EXERCISE GOAL — To complete the exercise, write out all the data exactly.
── EXERCISE DATA
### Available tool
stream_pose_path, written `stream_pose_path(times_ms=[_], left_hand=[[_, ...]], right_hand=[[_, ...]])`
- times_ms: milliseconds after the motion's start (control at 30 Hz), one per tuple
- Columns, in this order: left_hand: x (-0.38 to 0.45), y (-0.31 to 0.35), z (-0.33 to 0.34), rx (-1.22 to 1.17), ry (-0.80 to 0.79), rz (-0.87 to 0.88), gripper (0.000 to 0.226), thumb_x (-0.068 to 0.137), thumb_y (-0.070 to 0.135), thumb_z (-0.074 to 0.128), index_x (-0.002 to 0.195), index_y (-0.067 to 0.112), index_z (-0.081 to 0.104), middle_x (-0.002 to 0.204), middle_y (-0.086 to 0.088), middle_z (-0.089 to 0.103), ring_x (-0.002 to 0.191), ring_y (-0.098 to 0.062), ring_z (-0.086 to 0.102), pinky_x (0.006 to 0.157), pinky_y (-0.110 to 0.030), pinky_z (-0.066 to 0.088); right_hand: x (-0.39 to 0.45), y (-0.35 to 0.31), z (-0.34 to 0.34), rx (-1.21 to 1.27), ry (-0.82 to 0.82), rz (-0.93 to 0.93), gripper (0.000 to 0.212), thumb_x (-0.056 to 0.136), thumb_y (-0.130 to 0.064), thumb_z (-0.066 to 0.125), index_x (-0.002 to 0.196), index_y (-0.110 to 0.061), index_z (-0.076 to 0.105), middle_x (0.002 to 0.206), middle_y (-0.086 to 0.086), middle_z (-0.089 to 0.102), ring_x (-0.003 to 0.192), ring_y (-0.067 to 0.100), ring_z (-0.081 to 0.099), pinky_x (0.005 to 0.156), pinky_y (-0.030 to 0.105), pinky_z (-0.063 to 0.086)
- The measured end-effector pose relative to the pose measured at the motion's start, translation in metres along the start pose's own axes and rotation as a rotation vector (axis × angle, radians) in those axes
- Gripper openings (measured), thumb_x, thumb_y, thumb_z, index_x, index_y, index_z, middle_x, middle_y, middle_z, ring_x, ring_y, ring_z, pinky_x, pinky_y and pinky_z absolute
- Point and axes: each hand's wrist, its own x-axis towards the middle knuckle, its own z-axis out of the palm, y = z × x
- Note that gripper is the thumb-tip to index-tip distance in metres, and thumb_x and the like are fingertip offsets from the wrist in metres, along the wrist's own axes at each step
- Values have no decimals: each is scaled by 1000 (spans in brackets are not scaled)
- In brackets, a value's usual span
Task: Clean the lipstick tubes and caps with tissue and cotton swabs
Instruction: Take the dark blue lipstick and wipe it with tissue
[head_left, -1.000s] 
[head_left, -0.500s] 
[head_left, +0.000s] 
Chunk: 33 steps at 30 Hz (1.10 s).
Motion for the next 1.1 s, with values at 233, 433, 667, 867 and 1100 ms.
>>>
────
EXERCISE ANSWER —
### Available tool
stream_pose_path, written `stream_pose_path(times_ms=[_], left_hand=[[_, ...]], right_hand=[[_, ...]])`
- times_ms: milliseconds after the motion's start (control at 30 Hz), one per tuple
- Columns, in this order: left_hand: x (-0.38 to 0.45), y (-0.31 to 0.35), z (-0.33 to 0.34), rx (-1.22 to 1.17), ry (-0.80 to 0.79), rz (-0.87 to 0.88), gripper (0.000 to 0.226), thumb_x (-0.068 to 0.137), thumb_y (-0.070 to 0.135), thumb_z (-0.074 to 0.128), index_x (-0.002 to 0.195), index_y (-0.067 to 0.112), index_z (-0.081 to 0.104), middle_x (-0.002 to 0.204), middle_y (-0.086 to 0.088), middle_z (-0.089 to 0.103), ring_x (-0.002 to 0.191), ring_y (-0.098 to 0.062), ring_z (-0.086 to 0.102), pinky_x (0.006 to 0.157), pinky_y (-0.110 to 0.030), pinky_z (-0.066 to 0.088); right_hand: x (-0.39 to 0.45), y (-0.35 to 0.31), z (-0.34 to 0.34), rx (-1.21 to 1.27), ry (-0.82 to 0.82), rz (-0.93 to 0.93), gripper (0.000 to 0.212), thumb_x (-0.056 to 0.136), thumb_y (-0.130 to 0.064), thumb_z (-0.066 to 0.125), index_x (-0.002 to 0.196), index_y (-0.110 to 0.061), index_z (-0.076 to 0.105), middle_x (0.002 to 0.206), middle_y (-0.086 to 0.086), middle_z (-0.089 to 0.102), ring_x (-0.003 to 0.192), ring_y (-0.067 to 0.100), ring_z (-0.081 to 0.099), pinky_x (0.005 to 0.156), pinky_y (-0.030 to 0.105), pinky_z (-0.063 to 0.086)
- The measured end-effector pose relative to the pose measured at the motion's start, translation in metres along the start pose's own axes and rotation as a rotation vector (axis × angle, radians) in those axes
- Gripper openings (measured), thumb_x, thumb_y, thumb_z, index_x, index_y, index_z, middle_x, middle_y, middle_z, ring_x, ring_y, ring_z, pinky_x, pinky_y and pinky_z absolute
- Point and axes: each hand's wrist, its own x-axis towards the middle knuckle, its own z-axis out of the palm, y = z × x
- Note that gripper is the thumb-tip to index-tip distance in metres, and thumb_x and the like are fingertip offsets from the wrist in metres, along the wrist's own axes at each step
- Values have no decimals: each is scaled by 1000 (spans in brackets are not scaled)
- In brackets, a value's usual span
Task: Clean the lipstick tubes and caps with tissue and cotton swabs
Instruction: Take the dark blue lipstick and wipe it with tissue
[head_left, -1.000s] 
[head_left, -0.500s] 
[head_left, +0.000s] 
Chunk: 33 steps at 30 Hz (1.10 s).
Motion for the next 1.1 s, with values at 233, 433, 667, 867 and 1100 ms.
>>>

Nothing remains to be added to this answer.